• **Problem statement**: Your response is a verbatim copy of the listing, stripped of its images.

• **Data extract**:
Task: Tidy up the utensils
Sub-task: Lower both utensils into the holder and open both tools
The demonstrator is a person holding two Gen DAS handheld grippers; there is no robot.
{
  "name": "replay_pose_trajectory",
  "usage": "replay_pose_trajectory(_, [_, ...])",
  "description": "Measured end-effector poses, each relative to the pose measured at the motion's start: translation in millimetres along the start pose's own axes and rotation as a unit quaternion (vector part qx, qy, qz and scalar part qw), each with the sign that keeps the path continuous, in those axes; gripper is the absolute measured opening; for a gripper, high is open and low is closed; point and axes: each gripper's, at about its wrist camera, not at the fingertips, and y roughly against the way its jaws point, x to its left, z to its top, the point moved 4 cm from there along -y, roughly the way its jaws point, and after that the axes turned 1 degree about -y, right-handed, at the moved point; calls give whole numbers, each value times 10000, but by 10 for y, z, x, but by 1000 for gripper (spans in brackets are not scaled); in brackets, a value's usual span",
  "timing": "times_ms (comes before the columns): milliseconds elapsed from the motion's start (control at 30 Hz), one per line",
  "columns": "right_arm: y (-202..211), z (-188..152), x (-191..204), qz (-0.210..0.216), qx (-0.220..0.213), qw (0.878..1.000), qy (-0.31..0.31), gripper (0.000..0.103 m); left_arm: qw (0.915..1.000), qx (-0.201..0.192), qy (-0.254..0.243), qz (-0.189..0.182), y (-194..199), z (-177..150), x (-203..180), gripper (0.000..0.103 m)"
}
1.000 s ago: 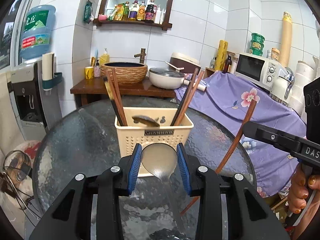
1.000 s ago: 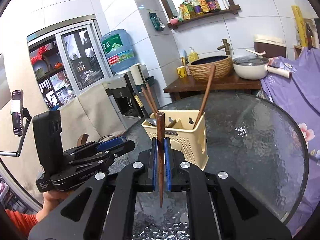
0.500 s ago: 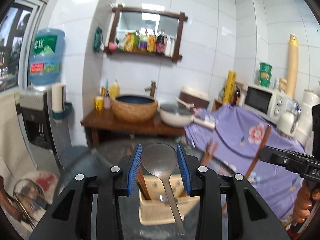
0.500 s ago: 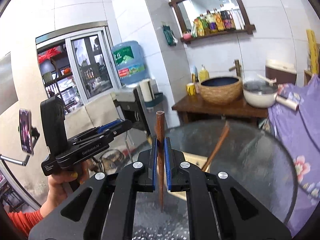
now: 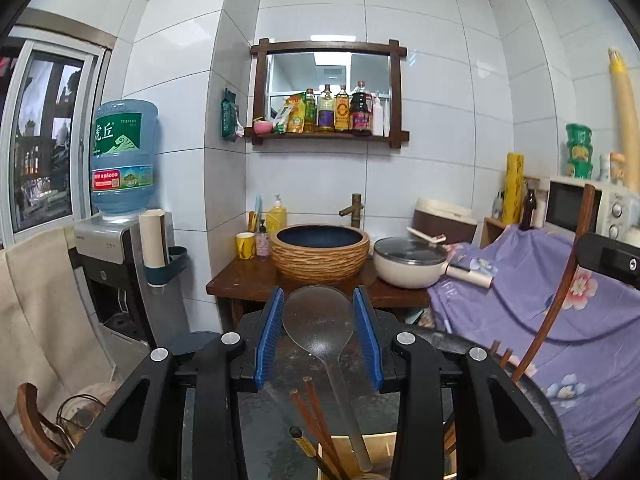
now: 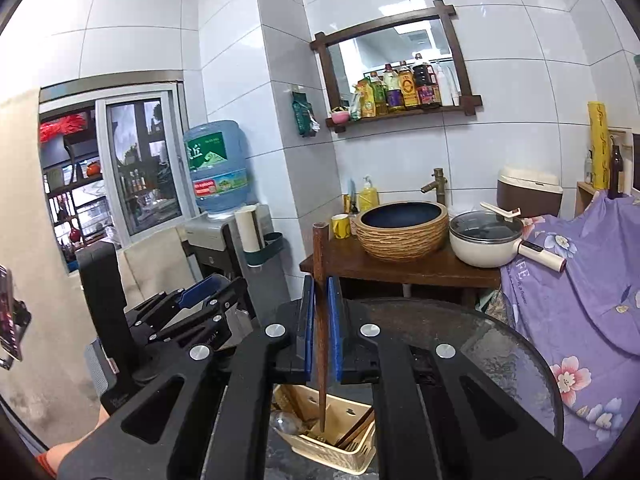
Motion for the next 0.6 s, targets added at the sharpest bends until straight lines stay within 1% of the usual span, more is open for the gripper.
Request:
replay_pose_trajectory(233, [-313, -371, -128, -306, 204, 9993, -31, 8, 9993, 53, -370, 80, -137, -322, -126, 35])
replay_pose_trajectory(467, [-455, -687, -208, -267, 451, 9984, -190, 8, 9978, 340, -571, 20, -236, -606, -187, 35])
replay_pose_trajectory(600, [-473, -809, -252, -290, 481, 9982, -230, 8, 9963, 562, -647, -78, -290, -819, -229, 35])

• **Answer to this problem**:
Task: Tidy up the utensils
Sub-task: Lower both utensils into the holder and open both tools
The demonstrator is a person holding two Gen DAS handheld grippers; there is no robot.
{
  "name": "replay_pose_trajectory",
  "usage": "replay_pose_trajectory(_, [_, ...])",
  "description": "Measured end-effector poses, each relative to the pose measured at the motion's start: translation in millimetres along the start pose's own axes and rotation as a unit quaternion (vector part qx, qy, qz and scalar part qw), each with the sign that keeps the path continuous, in those axes; gripper is the absolute measured opening; for a gripper, high is open and low is closed; point and axes: each gripper's, at about its wrist camera, not at the fingertips, and y roughly against the way its jaws point, x to its left, z to its top, the point moved 4 cm from there along -y, roughly the way its jaws point, and after that the axes turned 1 degree about -y, right-handed, at the moved point; calls give whole numbers, each value times 10000, but by 10 for y, z, x, but by 1000 for gripper (spans in brackets are not scaled); in brackets, a value's usual span",
  "timing": "times_ms (comes before the columns): milliseconds elapsed from the motion's start (control at 30 Hz), one per line",
  "columns": "right_arm: y (-202..211), z (-188..152), x (-191..204), qz (-0.210..0.216), qx (-0.220..0.213), qw (0.878..1.000), qy (-0.31..0.31), gripper (0.000..0.103 m); left_arm: qw (0.915..1.000), qx (-0.201..0.192), qy (-0.254..0.243), qz (-0.189..0.182), y (-194..199), z (-177..150), x (-203..180), gripper (0.000..0.103 m)"
}
1.000 s ago: 
1.000 s ago: 
0.500 s ago: 
0.500 s ago: 
now: 
now: 
Motion for the next 0.6 s, targets added at the sharpest bends until straight lines stay within 1% of the usual span, more is open for the gripper.
Request:
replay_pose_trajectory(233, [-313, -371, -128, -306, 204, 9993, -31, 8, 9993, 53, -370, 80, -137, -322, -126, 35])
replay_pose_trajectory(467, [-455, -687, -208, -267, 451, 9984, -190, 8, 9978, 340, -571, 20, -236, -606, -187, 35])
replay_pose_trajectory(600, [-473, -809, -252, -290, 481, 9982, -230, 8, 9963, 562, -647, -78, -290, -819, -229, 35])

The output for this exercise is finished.